The response must contain every line from the records below that has "blue".

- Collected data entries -
● ● ● ● ●

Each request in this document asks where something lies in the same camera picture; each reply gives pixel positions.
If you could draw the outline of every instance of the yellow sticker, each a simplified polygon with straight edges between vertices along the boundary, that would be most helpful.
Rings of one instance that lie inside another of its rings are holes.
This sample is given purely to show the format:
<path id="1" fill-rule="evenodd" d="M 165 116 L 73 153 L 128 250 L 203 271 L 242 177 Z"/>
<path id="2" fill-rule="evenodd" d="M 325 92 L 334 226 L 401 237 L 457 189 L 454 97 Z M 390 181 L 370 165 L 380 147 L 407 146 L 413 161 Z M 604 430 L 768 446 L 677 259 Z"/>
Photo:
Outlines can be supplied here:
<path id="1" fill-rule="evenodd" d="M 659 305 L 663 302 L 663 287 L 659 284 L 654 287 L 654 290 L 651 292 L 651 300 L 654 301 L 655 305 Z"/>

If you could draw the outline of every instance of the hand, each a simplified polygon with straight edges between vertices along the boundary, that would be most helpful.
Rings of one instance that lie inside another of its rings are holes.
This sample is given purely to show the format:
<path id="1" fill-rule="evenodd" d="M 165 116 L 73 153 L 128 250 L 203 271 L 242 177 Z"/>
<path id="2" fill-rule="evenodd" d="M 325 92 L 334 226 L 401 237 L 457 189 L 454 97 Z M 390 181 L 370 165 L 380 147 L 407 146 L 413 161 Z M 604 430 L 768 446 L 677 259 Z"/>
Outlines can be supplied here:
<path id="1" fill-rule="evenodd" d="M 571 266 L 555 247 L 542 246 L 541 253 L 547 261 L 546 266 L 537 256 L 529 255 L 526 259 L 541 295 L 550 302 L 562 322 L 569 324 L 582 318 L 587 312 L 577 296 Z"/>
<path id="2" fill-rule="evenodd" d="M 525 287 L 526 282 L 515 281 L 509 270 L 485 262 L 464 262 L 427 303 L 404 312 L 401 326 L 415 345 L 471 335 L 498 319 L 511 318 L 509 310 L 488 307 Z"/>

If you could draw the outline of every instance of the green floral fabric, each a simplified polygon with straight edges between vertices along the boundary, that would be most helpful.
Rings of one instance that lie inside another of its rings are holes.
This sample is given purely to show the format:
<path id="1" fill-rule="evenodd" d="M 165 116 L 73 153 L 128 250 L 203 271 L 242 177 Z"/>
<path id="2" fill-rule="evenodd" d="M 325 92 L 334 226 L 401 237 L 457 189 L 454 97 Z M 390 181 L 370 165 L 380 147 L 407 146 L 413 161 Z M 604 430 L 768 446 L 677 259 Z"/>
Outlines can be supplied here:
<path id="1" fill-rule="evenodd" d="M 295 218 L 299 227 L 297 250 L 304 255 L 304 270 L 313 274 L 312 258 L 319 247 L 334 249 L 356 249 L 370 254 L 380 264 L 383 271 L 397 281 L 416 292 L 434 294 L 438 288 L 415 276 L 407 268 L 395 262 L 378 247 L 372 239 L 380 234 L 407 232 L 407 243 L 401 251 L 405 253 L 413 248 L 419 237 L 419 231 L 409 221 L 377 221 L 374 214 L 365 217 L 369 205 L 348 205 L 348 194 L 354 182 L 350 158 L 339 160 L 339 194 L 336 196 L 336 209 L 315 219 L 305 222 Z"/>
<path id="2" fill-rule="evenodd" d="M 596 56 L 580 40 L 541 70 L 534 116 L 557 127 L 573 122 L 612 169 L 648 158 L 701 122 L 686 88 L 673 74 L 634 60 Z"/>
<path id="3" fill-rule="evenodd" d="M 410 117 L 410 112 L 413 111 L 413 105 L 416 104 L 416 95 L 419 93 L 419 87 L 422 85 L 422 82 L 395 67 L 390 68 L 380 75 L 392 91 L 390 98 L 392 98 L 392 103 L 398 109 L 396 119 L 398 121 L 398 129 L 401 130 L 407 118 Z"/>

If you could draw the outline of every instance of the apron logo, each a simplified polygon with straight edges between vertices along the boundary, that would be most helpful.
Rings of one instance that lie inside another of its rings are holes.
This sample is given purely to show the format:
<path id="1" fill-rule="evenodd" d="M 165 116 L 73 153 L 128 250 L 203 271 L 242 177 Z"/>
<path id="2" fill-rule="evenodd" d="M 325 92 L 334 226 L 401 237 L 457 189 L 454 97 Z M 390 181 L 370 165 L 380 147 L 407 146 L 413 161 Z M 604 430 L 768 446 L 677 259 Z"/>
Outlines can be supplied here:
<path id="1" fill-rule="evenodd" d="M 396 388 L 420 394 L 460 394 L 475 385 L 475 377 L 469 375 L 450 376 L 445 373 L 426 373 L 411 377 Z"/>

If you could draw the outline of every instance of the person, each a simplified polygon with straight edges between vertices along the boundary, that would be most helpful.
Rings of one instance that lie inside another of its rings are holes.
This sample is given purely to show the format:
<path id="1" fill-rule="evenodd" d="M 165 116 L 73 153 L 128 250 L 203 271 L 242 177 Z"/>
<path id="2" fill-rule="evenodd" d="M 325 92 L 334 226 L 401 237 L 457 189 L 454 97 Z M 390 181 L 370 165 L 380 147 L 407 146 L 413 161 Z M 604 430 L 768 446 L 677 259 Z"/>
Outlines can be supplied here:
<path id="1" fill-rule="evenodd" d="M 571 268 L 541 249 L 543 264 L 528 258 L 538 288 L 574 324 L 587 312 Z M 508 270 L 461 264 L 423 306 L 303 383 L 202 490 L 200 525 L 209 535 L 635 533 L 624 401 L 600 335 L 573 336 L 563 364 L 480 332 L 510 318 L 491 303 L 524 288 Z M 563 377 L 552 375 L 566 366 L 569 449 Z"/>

● ● ● ● ●

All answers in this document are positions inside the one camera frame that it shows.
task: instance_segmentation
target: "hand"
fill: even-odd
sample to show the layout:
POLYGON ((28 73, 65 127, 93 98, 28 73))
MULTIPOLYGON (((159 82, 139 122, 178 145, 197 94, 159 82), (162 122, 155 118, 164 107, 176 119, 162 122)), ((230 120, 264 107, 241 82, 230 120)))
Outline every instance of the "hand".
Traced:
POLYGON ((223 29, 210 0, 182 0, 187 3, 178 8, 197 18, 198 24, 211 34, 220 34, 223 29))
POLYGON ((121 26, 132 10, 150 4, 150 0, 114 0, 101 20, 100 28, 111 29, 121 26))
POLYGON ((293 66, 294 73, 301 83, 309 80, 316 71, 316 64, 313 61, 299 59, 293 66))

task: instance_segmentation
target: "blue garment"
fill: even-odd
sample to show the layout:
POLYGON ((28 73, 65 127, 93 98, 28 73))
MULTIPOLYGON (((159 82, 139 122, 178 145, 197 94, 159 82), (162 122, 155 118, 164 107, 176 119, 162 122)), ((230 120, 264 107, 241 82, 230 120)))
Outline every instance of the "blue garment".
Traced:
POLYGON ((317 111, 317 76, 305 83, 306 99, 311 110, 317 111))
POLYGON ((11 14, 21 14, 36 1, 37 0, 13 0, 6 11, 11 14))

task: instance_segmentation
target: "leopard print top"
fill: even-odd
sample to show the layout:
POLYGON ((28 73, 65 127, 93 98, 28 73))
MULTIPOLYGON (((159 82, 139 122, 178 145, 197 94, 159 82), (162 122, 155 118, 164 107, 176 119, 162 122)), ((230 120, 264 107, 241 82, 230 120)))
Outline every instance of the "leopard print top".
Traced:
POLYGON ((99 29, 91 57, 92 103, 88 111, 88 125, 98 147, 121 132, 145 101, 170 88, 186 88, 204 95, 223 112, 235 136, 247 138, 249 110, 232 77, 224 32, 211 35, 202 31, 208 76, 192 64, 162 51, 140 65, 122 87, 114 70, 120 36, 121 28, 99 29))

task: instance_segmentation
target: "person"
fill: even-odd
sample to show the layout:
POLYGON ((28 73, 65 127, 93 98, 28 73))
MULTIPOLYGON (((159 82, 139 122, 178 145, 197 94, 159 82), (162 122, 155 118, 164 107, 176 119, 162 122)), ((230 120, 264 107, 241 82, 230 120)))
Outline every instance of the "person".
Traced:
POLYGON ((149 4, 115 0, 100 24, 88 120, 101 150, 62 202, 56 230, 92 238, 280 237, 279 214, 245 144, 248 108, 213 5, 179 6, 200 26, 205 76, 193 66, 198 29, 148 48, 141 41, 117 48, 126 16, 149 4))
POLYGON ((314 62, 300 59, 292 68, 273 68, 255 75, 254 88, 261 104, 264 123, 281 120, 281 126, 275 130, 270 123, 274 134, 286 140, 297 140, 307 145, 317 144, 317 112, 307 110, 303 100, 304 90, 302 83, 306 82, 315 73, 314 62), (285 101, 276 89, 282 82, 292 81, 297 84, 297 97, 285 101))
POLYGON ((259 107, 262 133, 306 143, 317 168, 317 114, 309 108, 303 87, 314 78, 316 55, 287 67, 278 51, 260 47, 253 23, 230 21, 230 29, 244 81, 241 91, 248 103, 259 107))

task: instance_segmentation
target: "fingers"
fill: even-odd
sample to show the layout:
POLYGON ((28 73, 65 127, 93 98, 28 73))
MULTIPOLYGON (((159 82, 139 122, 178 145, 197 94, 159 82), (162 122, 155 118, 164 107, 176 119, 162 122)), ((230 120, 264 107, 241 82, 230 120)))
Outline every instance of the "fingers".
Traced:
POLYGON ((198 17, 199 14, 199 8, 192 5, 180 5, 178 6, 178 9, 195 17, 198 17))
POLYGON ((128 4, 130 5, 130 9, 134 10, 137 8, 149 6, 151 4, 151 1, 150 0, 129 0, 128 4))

● ● ● ● ●

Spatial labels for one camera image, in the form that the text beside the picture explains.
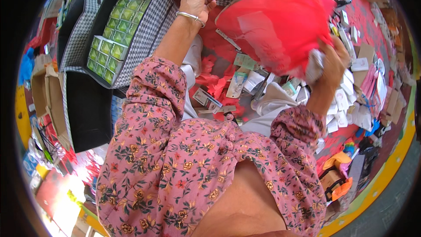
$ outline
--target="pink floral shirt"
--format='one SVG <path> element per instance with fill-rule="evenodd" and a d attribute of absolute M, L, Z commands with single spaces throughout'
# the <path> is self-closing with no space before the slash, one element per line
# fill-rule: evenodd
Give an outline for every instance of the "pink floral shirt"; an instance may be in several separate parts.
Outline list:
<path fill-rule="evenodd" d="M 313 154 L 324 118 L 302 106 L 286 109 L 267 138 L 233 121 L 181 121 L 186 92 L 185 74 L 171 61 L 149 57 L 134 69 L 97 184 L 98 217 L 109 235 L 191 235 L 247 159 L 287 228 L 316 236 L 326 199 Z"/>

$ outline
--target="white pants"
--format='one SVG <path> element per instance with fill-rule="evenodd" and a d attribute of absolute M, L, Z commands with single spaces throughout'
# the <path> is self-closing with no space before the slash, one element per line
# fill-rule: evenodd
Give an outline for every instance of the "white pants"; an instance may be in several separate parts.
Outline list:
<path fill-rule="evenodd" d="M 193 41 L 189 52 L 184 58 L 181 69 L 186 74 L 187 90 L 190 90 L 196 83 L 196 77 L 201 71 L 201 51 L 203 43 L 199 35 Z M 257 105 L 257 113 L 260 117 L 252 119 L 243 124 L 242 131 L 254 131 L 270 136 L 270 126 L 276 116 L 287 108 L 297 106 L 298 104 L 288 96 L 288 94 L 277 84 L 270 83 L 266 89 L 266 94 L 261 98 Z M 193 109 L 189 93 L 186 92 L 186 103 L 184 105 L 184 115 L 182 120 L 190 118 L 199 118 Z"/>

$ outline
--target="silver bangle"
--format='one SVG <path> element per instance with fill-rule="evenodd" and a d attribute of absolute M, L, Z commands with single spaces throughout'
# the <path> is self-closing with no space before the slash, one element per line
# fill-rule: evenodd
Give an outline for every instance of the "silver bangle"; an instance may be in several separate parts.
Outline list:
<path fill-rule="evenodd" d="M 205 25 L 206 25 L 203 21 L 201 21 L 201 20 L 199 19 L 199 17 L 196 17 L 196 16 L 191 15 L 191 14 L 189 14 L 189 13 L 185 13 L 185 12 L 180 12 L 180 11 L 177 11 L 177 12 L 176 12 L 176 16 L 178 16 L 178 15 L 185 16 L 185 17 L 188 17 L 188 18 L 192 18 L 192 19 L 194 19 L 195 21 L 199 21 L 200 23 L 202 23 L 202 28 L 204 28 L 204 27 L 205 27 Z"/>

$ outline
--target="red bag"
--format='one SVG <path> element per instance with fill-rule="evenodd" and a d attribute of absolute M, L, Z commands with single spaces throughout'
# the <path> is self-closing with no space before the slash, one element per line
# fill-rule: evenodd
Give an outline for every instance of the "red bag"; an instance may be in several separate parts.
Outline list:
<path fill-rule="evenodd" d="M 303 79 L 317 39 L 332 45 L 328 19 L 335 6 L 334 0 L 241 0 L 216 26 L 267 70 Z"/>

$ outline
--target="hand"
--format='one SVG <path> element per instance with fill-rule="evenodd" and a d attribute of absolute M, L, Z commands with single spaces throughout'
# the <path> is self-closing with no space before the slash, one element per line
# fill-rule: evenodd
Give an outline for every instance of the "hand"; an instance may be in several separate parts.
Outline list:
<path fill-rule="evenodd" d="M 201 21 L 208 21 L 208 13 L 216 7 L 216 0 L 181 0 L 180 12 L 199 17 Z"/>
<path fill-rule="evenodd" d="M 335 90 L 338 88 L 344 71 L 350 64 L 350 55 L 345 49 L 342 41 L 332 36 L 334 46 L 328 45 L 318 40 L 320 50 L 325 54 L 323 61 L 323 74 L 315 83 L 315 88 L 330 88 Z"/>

● ● ● ● ●

- Response to the task -
target: "blue garment"
Outline every instance of the "blue garment".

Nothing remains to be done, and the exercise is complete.